## Your objective
Search the data below for the line containing "control box at", then please set down that line and all remaining ones exactly as written.

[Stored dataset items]
____

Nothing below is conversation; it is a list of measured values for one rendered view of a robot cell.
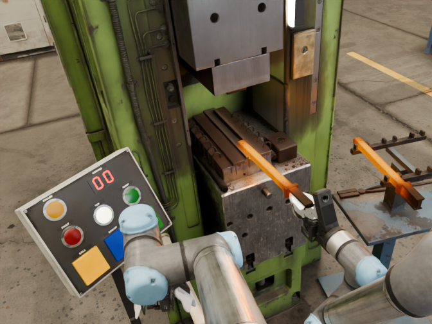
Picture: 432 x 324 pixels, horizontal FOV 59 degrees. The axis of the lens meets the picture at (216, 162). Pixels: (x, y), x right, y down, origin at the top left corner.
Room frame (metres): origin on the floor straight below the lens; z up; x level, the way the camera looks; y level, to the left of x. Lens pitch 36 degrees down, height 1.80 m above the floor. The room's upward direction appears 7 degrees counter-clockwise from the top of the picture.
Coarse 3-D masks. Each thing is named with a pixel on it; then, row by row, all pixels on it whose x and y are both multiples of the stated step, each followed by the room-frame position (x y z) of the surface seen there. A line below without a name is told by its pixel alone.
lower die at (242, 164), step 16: (224, 112) 1.49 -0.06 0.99; (208, 128) 1.38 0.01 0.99; (240, 128) 1.34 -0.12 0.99; (208, 144) 1.27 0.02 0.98; (224, 144) 1.24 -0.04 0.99; (256, 144) 1.21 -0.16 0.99; (224, 160) 1.15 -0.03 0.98; (240, 160) 1.12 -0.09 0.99; (224, 176) 1.09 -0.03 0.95; (240, 176) 1.11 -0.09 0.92
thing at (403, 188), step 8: (360, 144) 1.20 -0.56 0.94; (368, 152) 1.14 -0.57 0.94; (376, 160) 1.09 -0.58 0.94; (384, 168) 1.03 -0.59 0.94; (392, 176) 0.99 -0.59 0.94; (400, 184) 0.94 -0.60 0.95; (408, 184) 0.93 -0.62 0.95; (400, 192) 0.93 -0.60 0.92; (408, 192) 0.90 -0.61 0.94; (416, 192) 0.89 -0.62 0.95; (408, 200) 0.89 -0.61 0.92; (416, 200) 0.86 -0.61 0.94; (416, 208) 0.85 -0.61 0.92
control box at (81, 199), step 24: (96, 168) 0.88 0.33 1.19; (120, 168) 0.91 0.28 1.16; (48, 192) 0.80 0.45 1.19; (72, 192) 0.81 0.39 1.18; (96, 192) 0.83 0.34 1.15; (120, 192) 0.86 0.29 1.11; (144, 192) 0.89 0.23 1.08; (24, 216) 0.72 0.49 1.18; (48, 216) 0.74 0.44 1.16; (72, 216) 0.77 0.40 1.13; (48, 240) 0.70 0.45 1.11; (96, 240) 0.75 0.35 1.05; (72, 264) 0.68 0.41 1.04; (120, 264) 0.73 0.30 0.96; (72, 288) 0.64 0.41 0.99
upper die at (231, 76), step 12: (180, 60) 1.39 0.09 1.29; (240, 60) 1.12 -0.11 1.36; (252, 60) 1.14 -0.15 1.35; (264, 60) 1.15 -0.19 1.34; (192, 72) 1.27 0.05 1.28; (204, 72) 1.15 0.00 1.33; (216, 72) 1.10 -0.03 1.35; (228, 72) 1.11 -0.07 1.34; (240, 72) 1.12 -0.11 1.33; (252, 72) 1.14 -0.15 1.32; (264, 72) 1.15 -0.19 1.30; (204, 84) 1.17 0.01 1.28; (216, 84) 1.09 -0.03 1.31; (228, 84) 1.11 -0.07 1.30; (240, 84) 1.12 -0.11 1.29; (252, 84) 1.14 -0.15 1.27
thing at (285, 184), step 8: (240, 144) 1.20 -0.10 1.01; (248, 144) 1.19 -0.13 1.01; (248, 152) 1.13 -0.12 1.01; (256, 152) 1.12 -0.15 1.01; (256, 160) 1.07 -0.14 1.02; (264, 160) 1.07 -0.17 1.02; (264, 168) 1.02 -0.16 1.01; (272, 168) 1.01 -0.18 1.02; (272, 176) 0.98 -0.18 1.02; (280, 176) 0.96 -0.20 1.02; (280, 184) 0.93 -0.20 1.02; (288, 184) 0.91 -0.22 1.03; (296, 184) 0.90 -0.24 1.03; (288, 192) 0.88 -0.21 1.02; (296, 192) 0.86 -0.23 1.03; (304, 200) 0.82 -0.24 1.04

____

## Solution for this exercise
control box at (81, 199), step 24: (96, 168) 0.88 0.33 1.19; (120, 168) 0.91 0.28 1.16; (48, 192) 0.80 0.45 1.19; (72, 192) 0.81 0.39 1.18; (96, 192) 0.83 0.34 1.15; (120, 192) 0.86 0.29 1.11; (144, 192) 0.89 0.23 1.08; (24, 216) 0.72 0.49 1.18; (48, 216) 0.74 0.44 1.16; (72, 216) 0.77 0.40 1.13; (48, 240) 0.70 0.45 1.11; (96, 240) 0.75 0.35 1.05; (72, 264) 0.68 0.41 1.04; (120, 264) 0.73 0.30 0.96; (72, 288) 0.64 0.41 0.99
upper die at (231, 76), step 12: (180, 60) 1.39 0.09 1.29; (240, 60) 1.12 -0.11 1.36; (252, 60) 1.14 -0.15 1.35; (264, 60) 1.15 -0.19 1.34; (192, 72) 1.27 0.05 1.28; (204, 72) 1.15 0.00 1.33; (216, 72) 1.10 -0.03 1.35; (228, 72) 1.11 -0.07 1.34; (240, 72) 1.12 -0.11 1.33; (252, 72) 1.14 -0.15 1.32; (264, 72) 1.15 -0.19 1.30; (204, 84) 1.17 0.01 1.28; (216, 84) 1.09 -0.03 1.31; (228, 84) 1.11 -0.07 1.30; (240, 84) 1.12 -0.11 1.29; (252, 84) 1.14 -0.15 1.27
thing at (285, 184), step 8: (240, 144) 1.20 -0.10 1.01; (248, 144) 1.19 -0.13 1.01; (248, 152) 1.13 -0.12 1.01; (256, 152) 1.12 -0.15 1.01; (256, 160) 1.07 -0.14 1.02; (264, 160) 1.07 -0.17 1.02; (264, 168) 1.02 -0.16 1.01; (272, 168) 1.01 -0.18 1.02; (272, 176) 0.98 -0.18 1.02; (280, 176) 0.96 -0.20 1.02; (280, 184) 0.93 -0.20 1.02; (288, 184) 0.91 -0.22 1.03; (296, 184) 0.90 -0.24 1.03; (288, 192) 0.88 -0.21 1.02; (296, 192) 0.86 -0.23 1.03; (304, 200) 0.82 -0.24 1.04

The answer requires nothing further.